Why have the incredible goings-on in Sao Tome and Principe over the nation's oil process been ignored in the Nigerian press?
Sao Tome and Principe President Fradique de Menezes has just removed himself from the chairmanship of the National Petroleum Council to avoid a conflict of interest his critics say has long been in existence; the President's special advisor on petroleum, Patrice Trovoada, himself the son of immediate past president Miguel Trovoada, has been fired by President de Menezes for holding stock in an oil company that bid unsuccessfully for oil blocks in the Nigeria-Sao Tome and Principe Joint Development Zone; and the former Foreign Minister and Secretary of State, now a member of the President's cabinet, was forced to resign from the Nigeria-DRSTP Joint Ministerial Council that decided the awards because he was a shareholder and former executive of another oil company, this one a successful bidder, seeking block awards.
Isn't that the kind of toll that made "Saturday Night Massacre" headlines back during Watergate when it happened here?
Yet day after day, the Guardian, ThisDay Online, The Punch, Vanguard, Daily Independent, Sun, Daily Champion, New Age, Financial Standard, Triumph, Daily Trust, Business Day, Observer, Telegraph and Newsday - all dailies with some following - are innocent of even the slightest mention of a governmental crisis that is delaying the delivery of hundreds of millions of dollars to Nigeria.
In Sao Tome, the Portuguese-language Jornal da St. Tome is just as bad, and while Tela Non and Vitrina, the country's main daily press outlets (and also in Portuguese), have each had several stories lately, they went weeks without any at all on events that are likely to shape their nation's future for centuries to come.
While Nigeria's press is known for its ultra-corruptibility, can someone have bought off 15 different newspapers, plus the official News Agency of Nigeria (NAN)?
When we talked recently with former US Ambassador to Nigeria Howard Jeter, himself now a member of the Board of Directors of ERHC Energy, one of the winning bidders that is awaiting an official awards announcement, Jeter said that the newspapers had to be taken with a grain of salt.
"I don't think you can rely on the newspapers" in Nigeria, he said, to keep you informed. In fact, it is sometimes rather the opposite: you can rely on them to misinform you.
The only real source of news on the powerful collisions of national and private interests that is taking such a toll on Sao Tome's leadership is the Portuguese-language global press agency, Lusa. Oil industry journals like UpstreamOnline suddenly pulled their reporters from the story, and the Dow Jones News Service and Reuters, too, have provided only skimpy coverage of the raging debate.
You can forget the New York Times, Los Angeles Times, Chicago Tribune, Houston Chronicle and Washington Post, or CNN, MSNBC, FoxNews, and whatever it is that used to be the financial news channel on cable; they apparently wish they had never heard of Sao Tome and Principe, which is going to be the lifeblood of their oil supply a few years from now, providing an estimated 25 percent of this nation's oil by 2020.
And that's after the L.A. Times, Houston Chronicle and the premium Dow Jones News Service did huge features on the tiny company, ERHC Energy, that is said to be the front-runner for the block awards with its mid-tier partners, Devon Energy, Pioneer Natural Resources and Noble Energy.
What's the problem?
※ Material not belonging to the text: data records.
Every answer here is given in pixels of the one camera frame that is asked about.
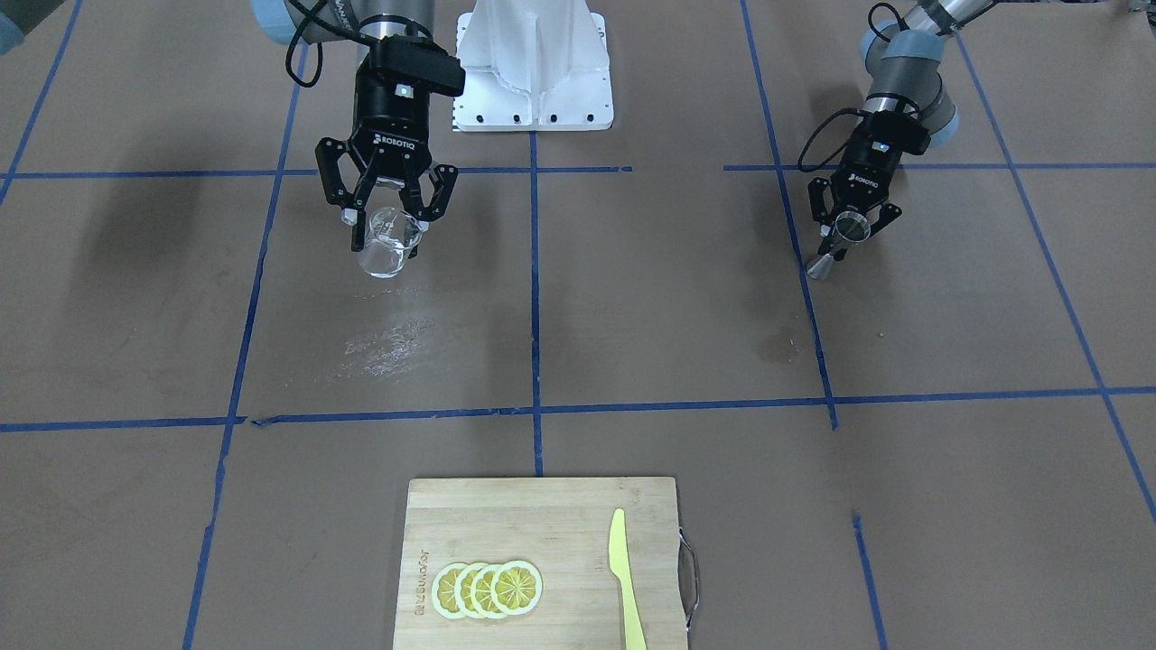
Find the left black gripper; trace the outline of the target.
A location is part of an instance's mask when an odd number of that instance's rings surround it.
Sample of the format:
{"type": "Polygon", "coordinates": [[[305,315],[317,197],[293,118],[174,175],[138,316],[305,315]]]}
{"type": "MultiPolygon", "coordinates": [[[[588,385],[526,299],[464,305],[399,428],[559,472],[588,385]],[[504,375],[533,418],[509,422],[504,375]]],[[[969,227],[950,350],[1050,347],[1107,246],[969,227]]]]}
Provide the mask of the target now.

Well, time after time, newspapers and wire services and trade journals have taken the word of Sao Tomean and Nigerian officials that an awards nnouncement would be made "by the end of the month," "by the end of the week," and even "in the next few days." They have gotten burned on those dates, again and again, every single time. It's like a multibillion-dollar Nigerian 419 advance-fee fraud scheme on steroids - except that the underlying treaties, agreements, oil and dollars at stake are very, very real.
In both the first licensing round that was launched in April 2003 and now in the second, launched in November 2004, dates for the awards announcement were repeatedly pushed back, usually without any explanation whatsoever from the governments and officials involved.
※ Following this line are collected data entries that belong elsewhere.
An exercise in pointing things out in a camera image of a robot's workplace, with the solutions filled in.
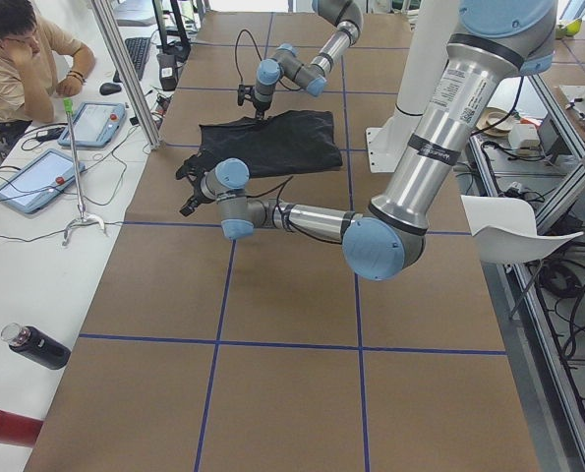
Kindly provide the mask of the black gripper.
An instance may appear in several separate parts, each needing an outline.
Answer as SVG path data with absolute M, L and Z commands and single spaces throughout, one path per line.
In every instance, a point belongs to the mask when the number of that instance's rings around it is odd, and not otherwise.
M 252 103 L 255 108 L 255 116 L 258 123 L 265 122 L 265 113 L 269 110 L 272 103 L 272 96 L 253 96 Z
M 193 195 L 179 209 L 182 215 L 191 215 L 200 205 L 211 204 L 217 200 L 218 180 L 214 174 L 202 174 L 192 184 Z

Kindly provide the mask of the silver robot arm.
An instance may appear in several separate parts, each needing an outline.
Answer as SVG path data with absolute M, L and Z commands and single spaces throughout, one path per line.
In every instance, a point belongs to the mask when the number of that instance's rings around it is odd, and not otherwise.
M 314 1 L 312 8 L 334 27 L 314 57 L 305 58 L 296 46 L 284 42 L 259 62 L 251 85 L 245 82 L 238 85 L 237 104 L 250 102 L 258 120 L 262 120 L 271 107 L 276 87 L 283 80 L 313 97 L 321 95 L 336 63 L 360 39 L 364 20 L 356 2 Z
M 358 275 L 389 279 L 423 254 L 428 210 L 498 85 L 551 66 L 556 5 L 461 1 L 450 8 L 444 46 L 434 46 L 425 60 L 425 105 L 409 134 L 396 141 L 392 177 L 365 213 L 262 200 L 246 192 L 252 178 L 313 173 L 337 164 L 330 113 L 268 114 L 279 80 L 320 94 L 334 62 L 360 37 L 363 20 L 354 2 L 317 1 L 313 8 L 334 26 L 334 34 L 309 64 L 287 43 L 262 60 L 255 83 L 238 88 L 239 101 L 254 105 L 254 117 L 202 126 L 199 151 L 176 173 L 194 190 L 181 213 L 216 204 L 227 239 L 250 236 L 259 227 L 300 232 L 339 245 Z
Investors who had backed one or more of the 26 oil companies bidding for the Joint Development Zones blocks in the Gulf of Guinea that are rumored to hold between 10 and 14 billion barrels of oil, have seen the value of their shares repeatedly drop 15 percent to 25 percent or more in a day or several days, only to rise once again, as the cycle of news and no-news repeats itself.
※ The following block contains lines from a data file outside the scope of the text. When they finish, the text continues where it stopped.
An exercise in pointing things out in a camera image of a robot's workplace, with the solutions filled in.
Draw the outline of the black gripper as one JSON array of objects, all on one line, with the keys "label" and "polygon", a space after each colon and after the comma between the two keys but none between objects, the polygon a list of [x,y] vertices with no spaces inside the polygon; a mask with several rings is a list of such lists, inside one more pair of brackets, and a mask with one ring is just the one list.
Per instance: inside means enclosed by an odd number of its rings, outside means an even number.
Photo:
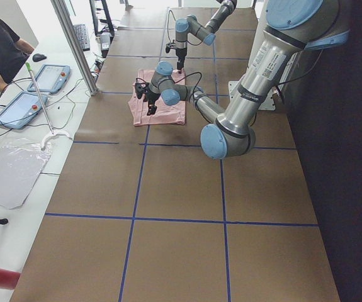
[{"label": "black gripper", "polygon": [[176,47],[176,55],[178,57],[177,71],[179,74],[181,74],[184,69],[184,60],[187,56],[188,43],[187,42],[180,42],[180,43],[176,42],[175,47]]},{"label": "black gripper", "polygon": [[147,116],[155,115],[157,111],[157,106],[155,103],[160,98],[160,96],[161,93],[153,91],[150,86],[146,88],[145,98],[148,103]]}]

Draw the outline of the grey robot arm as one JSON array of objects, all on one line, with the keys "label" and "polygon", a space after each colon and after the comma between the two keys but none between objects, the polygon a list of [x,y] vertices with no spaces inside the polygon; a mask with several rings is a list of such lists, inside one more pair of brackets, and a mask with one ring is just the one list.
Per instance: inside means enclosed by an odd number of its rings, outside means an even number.
[{"label": "grey robot arm", "polygon": [[235,0],[218,1],[218,3],[220,3],[220,7],[206,25],[200,24],[195,15],[188,15],[185,18],[176,20],[175,39],[166,45],[166,53],[169,53],[172,49],[175,50],[179,73],[184,69],[184,62],[188,52],[188,35],[193,35],[205,45],[212,45],[215,40],[215,33],[237,8],[237,1]]},{"label": "grey robot arm", "polygon": [[240,156],[254,146],[249,122],[269,91],[280,84],[294,53],[342,45],[349,35],[351,1],[269,1],[265,9],[264,40],[237,83],[230,104],[222,108],[198,86],[176,84],[170,63],[159,62],[149,82],[135,84],[139,99],[156,112],[156,101],[168,106],[189,101],[207,120],[200,135],[204,153],[212,159]]}]
These days, they find themselves having to rely on "Updates" offered by investors who have called the Joint Development Authority and relayed the upshot of their conversations with officials to the Raging Bull ERHE message board, where someone usually gets them bounced for spurious "violations" of the Raging Bull terms-of-service agreement, or on my blog, ERHC On The Move, where I try comb the world for news about the block awards and post it with my analysis, often earning myself scatological comments from frustrated - actually, "infuriated" is a better word - investors.
But I started the blog precisely because of the paucity of news, and if I now find myself arguing with readers over my translations from the Portuguese and my sometimes gloomy predictions of more delays, which usually hurt the share price, I've never been wrong when I predicted more delays. But the why and how of at least 15 local newspapers are ignoring the same huge story continues to mystify me.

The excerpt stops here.